## [PROBLEM REQUIREMENTS]
For the word "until", tally the lines of the data that contain it and give the tally alone.

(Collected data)
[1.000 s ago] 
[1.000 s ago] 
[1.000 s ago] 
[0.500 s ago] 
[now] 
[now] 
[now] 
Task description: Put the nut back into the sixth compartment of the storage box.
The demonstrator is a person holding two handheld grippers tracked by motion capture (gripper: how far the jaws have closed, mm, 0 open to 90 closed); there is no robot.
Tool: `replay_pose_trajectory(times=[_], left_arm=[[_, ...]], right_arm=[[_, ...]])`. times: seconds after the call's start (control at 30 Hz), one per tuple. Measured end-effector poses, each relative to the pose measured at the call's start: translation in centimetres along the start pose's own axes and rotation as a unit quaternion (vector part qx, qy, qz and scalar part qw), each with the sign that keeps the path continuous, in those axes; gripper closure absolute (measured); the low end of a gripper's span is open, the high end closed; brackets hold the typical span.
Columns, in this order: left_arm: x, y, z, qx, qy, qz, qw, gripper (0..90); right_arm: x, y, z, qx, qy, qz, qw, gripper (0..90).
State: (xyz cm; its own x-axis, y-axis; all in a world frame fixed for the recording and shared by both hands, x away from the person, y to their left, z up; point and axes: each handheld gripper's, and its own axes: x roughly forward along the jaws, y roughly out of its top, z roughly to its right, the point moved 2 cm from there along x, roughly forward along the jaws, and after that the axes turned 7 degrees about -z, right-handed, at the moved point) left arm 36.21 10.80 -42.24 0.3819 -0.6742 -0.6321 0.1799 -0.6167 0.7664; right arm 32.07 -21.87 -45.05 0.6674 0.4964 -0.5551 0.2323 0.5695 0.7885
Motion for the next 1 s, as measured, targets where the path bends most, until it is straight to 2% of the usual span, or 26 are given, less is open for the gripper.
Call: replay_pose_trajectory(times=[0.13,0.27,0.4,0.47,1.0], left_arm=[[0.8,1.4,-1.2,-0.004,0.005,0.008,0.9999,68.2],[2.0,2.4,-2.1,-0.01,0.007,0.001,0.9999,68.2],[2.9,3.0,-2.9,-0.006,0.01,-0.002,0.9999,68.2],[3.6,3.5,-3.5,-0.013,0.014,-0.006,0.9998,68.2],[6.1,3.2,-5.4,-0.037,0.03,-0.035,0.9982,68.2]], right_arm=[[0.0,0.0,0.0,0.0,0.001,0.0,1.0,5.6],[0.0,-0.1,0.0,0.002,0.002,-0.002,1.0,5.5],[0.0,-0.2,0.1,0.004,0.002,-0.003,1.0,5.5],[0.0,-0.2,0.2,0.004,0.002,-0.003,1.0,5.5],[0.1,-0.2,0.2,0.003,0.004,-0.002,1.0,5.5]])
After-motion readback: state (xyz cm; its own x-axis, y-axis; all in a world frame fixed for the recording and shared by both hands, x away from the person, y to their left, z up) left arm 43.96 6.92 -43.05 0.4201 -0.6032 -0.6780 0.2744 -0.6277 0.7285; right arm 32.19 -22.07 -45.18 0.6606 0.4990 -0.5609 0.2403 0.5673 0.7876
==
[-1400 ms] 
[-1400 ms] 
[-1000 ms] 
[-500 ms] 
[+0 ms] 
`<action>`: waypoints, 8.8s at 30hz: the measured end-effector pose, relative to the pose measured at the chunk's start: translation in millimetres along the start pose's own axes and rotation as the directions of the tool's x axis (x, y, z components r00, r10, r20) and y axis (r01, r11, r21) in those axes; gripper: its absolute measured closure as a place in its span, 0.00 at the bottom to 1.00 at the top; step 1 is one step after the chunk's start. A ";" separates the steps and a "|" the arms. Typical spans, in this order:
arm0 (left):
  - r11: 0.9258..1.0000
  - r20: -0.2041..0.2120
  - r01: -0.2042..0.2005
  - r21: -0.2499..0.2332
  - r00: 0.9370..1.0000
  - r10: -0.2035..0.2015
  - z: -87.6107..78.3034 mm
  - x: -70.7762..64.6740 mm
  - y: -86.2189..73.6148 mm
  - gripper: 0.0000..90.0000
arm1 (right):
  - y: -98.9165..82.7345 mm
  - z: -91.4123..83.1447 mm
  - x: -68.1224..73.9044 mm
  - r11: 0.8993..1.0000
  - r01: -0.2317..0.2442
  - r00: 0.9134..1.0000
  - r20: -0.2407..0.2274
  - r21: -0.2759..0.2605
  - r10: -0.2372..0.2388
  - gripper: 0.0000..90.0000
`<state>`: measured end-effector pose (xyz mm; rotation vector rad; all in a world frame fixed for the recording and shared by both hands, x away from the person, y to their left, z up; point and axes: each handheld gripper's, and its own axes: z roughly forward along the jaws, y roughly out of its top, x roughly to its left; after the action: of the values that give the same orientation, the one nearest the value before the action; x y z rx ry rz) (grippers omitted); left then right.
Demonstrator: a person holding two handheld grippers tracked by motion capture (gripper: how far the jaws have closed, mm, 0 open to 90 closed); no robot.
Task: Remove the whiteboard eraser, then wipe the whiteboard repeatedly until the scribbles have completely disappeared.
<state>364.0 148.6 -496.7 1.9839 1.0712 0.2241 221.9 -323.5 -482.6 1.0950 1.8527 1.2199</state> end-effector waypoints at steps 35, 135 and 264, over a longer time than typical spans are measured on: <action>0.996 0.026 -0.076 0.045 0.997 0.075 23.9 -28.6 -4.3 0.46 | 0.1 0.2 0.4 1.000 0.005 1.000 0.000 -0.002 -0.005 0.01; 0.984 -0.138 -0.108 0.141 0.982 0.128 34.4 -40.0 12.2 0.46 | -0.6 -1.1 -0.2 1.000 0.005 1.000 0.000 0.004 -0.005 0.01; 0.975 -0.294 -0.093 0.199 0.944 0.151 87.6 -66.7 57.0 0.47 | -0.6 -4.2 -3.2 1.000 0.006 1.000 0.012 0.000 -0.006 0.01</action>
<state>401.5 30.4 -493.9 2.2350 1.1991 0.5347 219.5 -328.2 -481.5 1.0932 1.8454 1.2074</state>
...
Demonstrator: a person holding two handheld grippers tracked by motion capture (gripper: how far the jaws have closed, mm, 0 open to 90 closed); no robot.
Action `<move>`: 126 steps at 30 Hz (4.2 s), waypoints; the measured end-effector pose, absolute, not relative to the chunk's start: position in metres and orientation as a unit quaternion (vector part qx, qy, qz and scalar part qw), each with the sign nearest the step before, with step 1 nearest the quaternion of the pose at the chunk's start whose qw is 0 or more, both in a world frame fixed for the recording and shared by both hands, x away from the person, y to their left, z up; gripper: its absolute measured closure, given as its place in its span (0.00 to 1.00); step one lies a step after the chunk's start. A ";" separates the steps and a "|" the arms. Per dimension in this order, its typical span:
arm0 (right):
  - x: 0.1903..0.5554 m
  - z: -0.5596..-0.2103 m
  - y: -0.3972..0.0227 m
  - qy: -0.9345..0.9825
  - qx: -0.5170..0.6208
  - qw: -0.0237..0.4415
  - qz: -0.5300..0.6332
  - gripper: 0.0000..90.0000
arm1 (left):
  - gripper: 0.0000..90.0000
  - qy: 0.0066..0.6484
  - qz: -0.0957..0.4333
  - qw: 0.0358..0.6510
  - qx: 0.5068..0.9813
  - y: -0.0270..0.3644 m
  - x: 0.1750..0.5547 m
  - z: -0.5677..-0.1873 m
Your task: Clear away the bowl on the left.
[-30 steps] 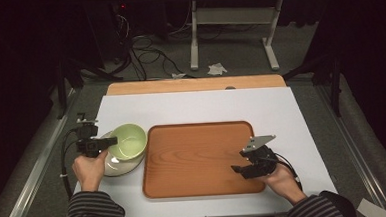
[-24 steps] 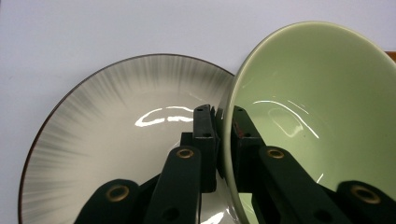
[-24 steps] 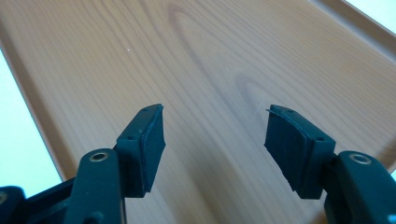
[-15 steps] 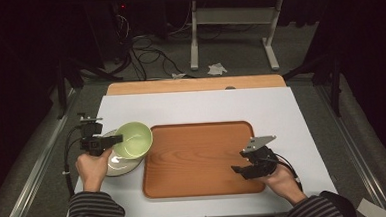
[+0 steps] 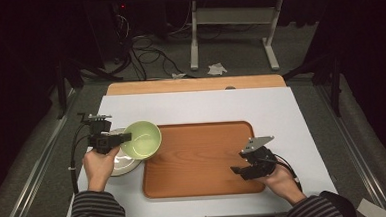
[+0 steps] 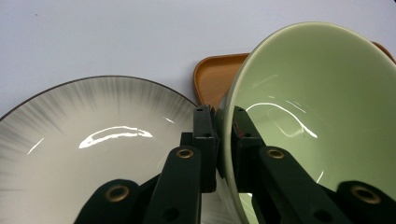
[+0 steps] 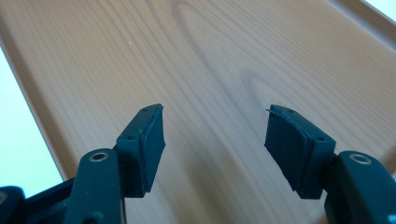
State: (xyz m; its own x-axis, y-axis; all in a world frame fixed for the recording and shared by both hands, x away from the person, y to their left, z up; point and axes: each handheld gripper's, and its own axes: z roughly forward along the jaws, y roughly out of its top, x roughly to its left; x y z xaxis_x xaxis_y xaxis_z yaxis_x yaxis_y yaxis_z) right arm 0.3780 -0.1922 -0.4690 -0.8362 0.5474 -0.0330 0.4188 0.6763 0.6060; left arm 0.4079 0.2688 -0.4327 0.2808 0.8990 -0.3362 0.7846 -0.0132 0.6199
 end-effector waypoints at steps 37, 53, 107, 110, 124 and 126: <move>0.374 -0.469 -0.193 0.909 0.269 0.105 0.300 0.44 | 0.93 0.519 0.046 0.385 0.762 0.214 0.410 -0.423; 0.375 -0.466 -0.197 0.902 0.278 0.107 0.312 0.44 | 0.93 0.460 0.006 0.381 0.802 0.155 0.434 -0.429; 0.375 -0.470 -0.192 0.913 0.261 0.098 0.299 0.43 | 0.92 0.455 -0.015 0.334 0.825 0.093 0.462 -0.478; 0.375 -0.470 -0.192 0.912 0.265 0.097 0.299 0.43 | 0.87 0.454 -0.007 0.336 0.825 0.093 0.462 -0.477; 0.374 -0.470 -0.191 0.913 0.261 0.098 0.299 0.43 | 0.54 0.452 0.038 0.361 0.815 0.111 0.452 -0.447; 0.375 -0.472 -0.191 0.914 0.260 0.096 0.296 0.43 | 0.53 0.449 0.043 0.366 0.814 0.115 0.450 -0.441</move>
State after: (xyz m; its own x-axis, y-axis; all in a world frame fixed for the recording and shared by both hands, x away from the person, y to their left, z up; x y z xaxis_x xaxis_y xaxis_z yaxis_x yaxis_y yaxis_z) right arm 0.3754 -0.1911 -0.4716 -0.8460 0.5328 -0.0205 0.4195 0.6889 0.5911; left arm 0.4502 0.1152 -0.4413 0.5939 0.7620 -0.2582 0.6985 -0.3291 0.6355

## [EXERCISE OUTPUT]
2